ASSIGNMENT :: Retype, exactly as written, every line from the one containing "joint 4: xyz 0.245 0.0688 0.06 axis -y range" through the last line of the records below, both included; skip the pictures.

THE DATA ::
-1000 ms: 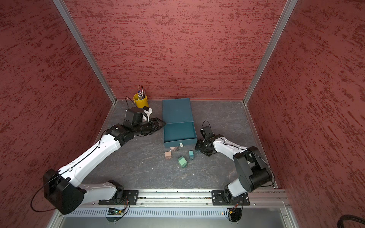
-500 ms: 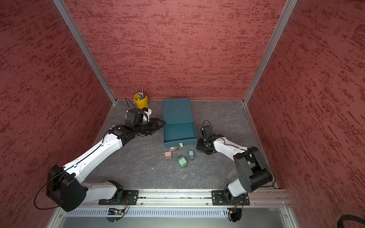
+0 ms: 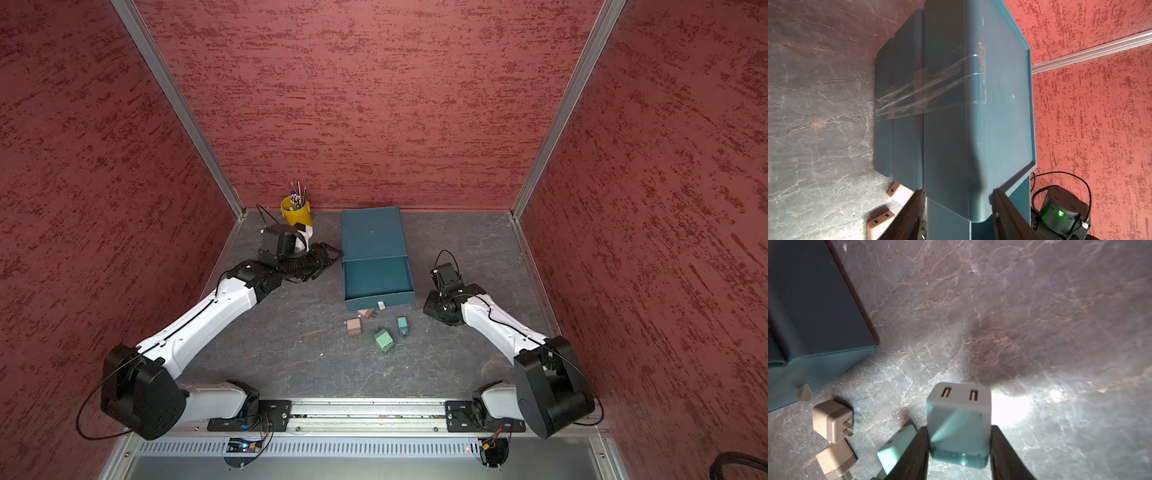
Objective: Place the plugs into the drawer by color
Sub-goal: Pick up the plug from the center of the board, then place the plug in the drawer.
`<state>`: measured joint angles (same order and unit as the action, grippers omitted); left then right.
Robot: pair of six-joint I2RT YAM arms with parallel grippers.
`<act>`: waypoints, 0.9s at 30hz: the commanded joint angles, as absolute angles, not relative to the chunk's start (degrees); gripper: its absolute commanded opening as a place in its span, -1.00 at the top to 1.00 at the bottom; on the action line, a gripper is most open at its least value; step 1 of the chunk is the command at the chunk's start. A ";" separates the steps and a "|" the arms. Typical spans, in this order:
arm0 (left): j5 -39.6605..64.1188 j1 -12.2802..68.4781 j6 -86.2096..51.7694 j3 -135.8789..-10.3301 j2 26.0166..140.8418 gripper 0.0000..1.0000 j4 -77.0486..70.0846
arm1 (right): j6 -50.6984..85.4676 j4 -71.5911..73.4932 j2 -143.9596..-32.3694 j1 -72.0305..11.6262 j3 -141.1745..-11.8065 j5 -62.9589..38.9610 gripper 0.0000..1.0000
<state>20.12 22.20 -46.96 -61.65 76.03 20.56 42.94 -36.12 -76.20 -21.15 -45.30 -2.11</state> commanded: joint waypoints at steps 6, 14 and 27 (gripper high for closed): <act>23.18 24.10 -46.14 -60.18 69.82 -0.12 21.12 | 40.00 -46.71 -64.95 -20.74 -51.98 4.54 0.84; 17.16 31.72 -39.09 -65.46 70.71 -0.09 31.74 | 35.55 -57.16 -59.50 -23.73 -68.19 7.74 0.97; 6.60 32.96 -36.15 -69.76 72.83 0.01 40.71 | 35.54 -54.49 -73.18 -41.57 -83.14 -2.46 1.00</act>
<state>9.13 32.53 -38.02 -68.25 72.44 38.81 35.55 -55.75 -71.57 -39.68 -82.13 0.86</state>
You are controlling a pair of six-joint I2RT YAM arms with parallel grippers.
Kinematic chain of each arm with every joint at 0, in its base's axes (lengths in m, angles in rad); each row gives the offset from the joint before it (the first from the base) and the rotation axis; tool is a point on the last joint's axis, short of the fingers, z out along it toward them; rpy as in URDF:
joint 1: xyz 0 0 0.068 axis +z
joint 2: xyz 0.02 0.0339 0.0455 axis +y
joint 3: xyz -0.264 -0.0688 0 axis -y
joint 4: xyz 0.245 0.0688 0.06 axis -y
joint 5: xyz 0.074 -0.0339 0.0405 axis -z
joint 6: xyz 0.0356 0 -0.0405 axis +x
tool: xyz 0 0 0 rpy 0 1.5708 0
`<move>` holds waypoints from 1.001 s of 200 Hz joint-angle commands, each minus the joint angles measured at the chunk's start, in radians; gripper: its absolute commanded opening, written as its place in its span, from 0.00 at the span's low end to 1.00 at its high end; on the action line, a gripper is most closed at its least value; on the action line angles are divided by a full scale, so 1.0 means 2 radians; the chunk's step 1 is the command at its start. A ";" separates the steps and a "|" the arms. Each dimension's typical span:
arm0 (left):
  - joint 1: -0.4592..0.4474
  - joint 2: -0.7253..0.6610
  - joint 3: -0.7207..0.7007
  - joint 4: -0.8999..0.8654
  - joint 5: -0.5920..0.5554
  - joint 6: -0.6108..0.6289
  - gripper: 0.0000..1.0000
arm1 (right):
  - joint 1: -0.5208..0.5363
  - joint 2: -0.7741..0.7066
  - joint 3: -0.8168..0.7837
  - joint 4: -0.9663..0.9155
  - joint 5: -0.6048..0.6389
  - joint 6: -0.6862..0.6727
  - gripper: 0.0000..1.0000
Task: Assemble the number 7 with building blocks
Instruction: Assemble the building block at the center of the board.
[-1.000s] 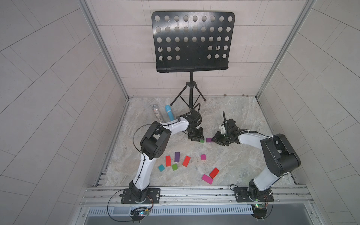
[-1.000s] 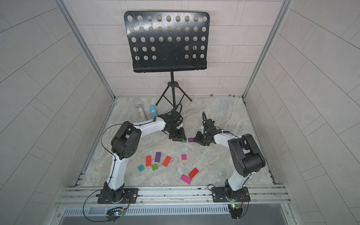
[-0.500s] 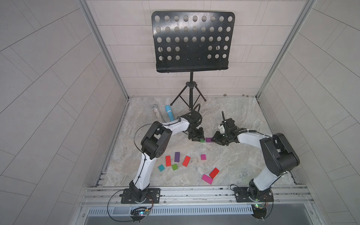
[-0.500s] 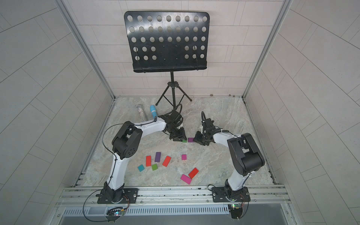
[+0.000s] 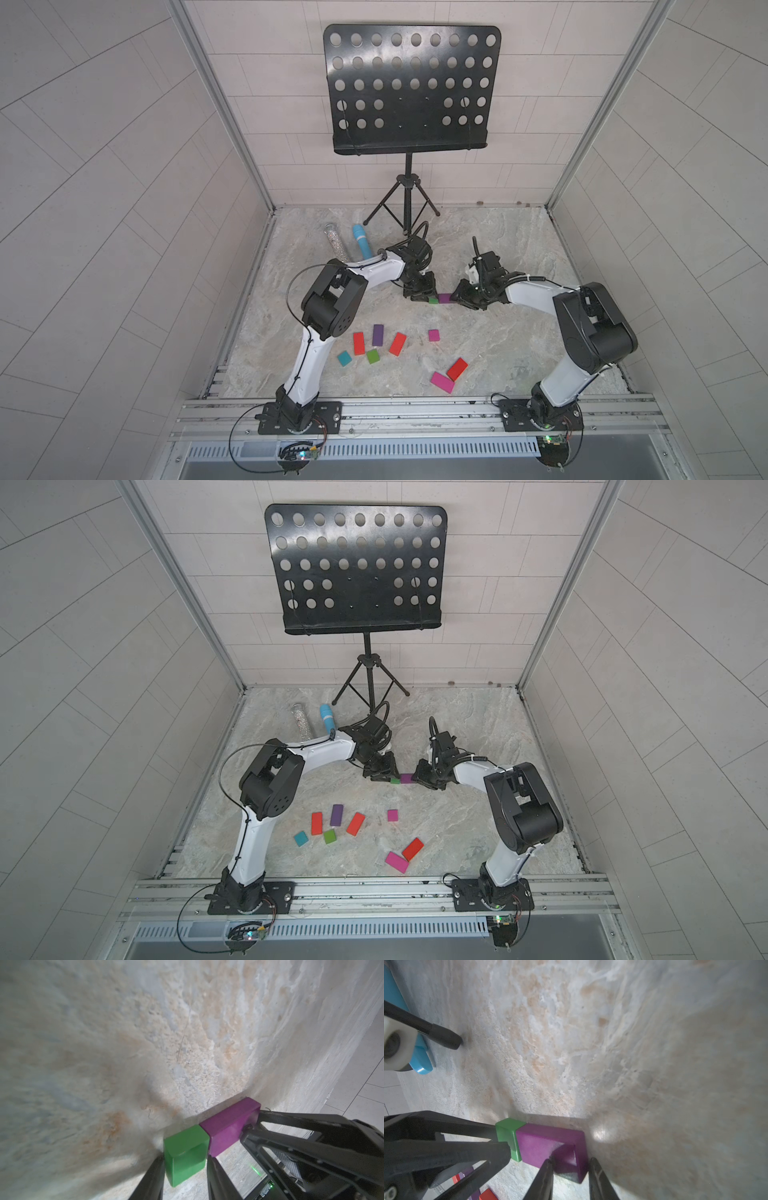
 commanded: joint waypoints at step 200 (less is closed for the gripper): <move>0.003 -0.014 0.009 -0.023 -0.034 0.016 0.61 | 0.010 -0.038 0.013 -0.062 0.062 -0.002 0.64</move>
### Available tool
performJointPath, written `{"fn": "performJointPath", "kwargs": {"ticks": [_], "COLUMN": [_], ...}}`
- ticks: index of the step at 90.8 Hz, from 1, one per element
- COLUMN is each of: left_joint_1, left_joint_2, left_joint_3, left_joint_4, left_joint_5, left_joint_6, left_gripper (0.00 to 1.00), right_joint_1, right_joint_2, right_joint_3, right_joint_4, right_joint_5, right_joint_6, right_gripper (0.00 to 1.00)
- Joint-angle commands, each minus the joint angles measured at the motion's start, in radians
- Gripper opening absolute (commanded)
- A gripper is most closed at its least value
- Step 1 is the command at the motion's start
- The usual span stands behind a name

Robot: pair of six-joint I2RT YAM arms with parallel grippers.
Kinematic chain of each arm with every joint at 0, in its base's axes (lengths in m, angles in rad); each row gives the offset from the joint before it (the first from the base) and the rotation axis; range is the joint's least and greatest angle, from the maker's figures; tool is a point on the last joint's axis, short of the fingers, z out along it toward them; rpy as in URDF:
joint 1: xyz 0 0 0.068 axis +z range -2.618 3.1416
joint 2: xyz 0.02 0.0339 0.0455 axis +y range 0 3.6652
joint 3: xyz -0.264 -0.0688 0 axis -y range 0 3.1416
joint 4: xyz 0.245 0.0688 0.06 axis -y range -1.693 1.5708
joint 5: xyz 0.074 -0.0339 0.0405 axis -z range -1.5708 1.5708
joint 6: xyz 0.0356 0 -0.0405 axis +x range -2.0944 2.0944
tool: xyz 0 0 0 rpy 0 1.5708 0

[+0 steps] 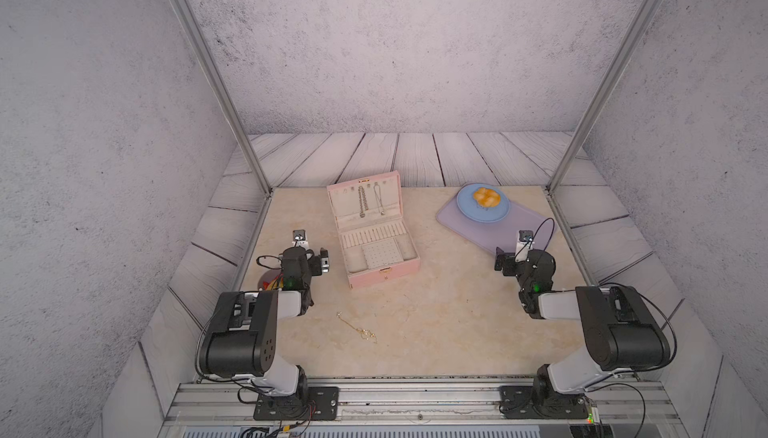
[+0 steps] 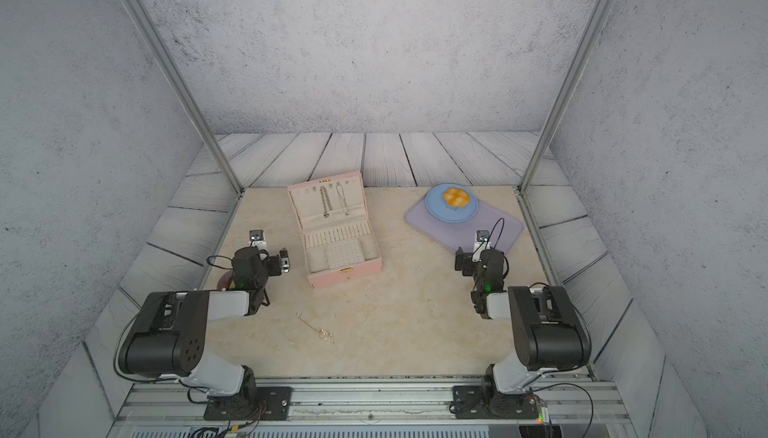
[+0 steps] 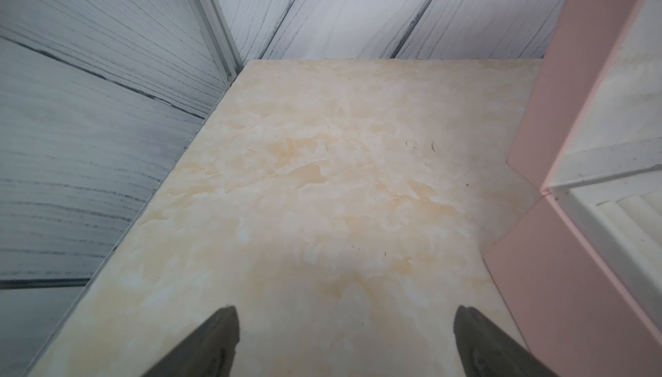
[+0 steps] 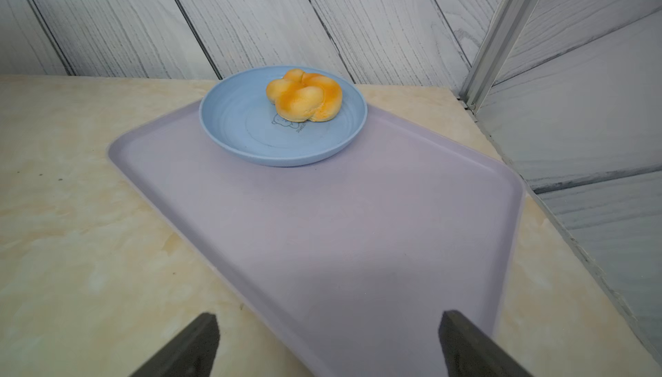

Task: Put jewelry chain into jewelry box
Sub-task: Pick up the necklace from the center of the board.

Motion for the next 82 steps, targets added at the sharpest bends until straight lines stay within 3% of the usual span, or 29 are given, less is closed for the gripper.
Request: {"fn": "performJointPath", "kwargs": {"ticks": [1,30,42,49,55,59,63,72,82], "left_joint_1": [0.003,0.005,0.004,0.002,-0.011,-0.027,-0.043,-0.104,-0.201], "left_joint_2": [-0.014,-0.017,-0.086,-0.179,-0.281,-0.353,-0.424,-0.589,-0.750], "left_joint_3": [0.017,0.011,-0.003,-0.007,0.018,0.041,0.064,0.085,0.104], "left_joint_4": [-0.004,0.002,-0.010,-0.072,-0.169,-0.276,-0.379,-0.541,-0.768], "left_joint_5": [0.006,0.028,0.073,0.084,0.042,-0.011,-0.037,-0.050,-0.101], "left_joint_6": [0.011,0.021,0.039,0.052,0.009,-0.073,-0.147,-0.269,-0.377], "left_gripper": [0.99,0.99,0.99,0.97,0.96,0.95,0.94,0.90,0.90], "right_joint_1": [-0.002,-0.002,0.000,0.005,0.006,0.006,0.015,0.112,0.388], "right_joint_2": [0.007,-0.001,-0.132,-0.288,-0.417,-0.472,-0.486,-0.462,-0.411], "right_joint_3": [0.013,0.009,-0.030,-0.034,0.007,0.066,0.116,0.186,0.272], "right_joint_4": [-0.008,-0.001,-0.033,-0.144,-0.307,-0.429,-0.515,-0.639,-0.839], "right_joint_5": [0.019,0.064,0.052,0.000,-0.032,-0.143,-0.297,-0.457,-0.389], "right_joint_6": [0.012,0.031,0.020,0.007,0.163,0.231,0.270,0.341,0.238], "right_gripper": [0.99,0.99,0.99,0.99,0.99,0.99,0.92,0.83,0.78]}}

YOUR RESPONSE ::
joint 4: xyz 0.245 0.0688 0.06 axis -y range -1.693 1.5708
joint 5: xyz 0.074 -0.0339 0.0405 axis -z range -1.5708 1.5708
joint 6: xyz 0.0356 0 -0.0405 axis +x range -2.0944 2.0944
tool: xyz 0 0 0 rpy 0 1.5708 0

[+0 steps] 
[+0 steps] 
[+0 steps] 
[+0 steps] 

Task: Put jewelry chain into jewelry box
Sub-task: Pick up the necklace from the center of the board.

Motion for the next 82 steps, targets added at the sharpest bends until straight lines stay within 3% of the usual span, or 29 are given, less is closed for the gripper.
Request: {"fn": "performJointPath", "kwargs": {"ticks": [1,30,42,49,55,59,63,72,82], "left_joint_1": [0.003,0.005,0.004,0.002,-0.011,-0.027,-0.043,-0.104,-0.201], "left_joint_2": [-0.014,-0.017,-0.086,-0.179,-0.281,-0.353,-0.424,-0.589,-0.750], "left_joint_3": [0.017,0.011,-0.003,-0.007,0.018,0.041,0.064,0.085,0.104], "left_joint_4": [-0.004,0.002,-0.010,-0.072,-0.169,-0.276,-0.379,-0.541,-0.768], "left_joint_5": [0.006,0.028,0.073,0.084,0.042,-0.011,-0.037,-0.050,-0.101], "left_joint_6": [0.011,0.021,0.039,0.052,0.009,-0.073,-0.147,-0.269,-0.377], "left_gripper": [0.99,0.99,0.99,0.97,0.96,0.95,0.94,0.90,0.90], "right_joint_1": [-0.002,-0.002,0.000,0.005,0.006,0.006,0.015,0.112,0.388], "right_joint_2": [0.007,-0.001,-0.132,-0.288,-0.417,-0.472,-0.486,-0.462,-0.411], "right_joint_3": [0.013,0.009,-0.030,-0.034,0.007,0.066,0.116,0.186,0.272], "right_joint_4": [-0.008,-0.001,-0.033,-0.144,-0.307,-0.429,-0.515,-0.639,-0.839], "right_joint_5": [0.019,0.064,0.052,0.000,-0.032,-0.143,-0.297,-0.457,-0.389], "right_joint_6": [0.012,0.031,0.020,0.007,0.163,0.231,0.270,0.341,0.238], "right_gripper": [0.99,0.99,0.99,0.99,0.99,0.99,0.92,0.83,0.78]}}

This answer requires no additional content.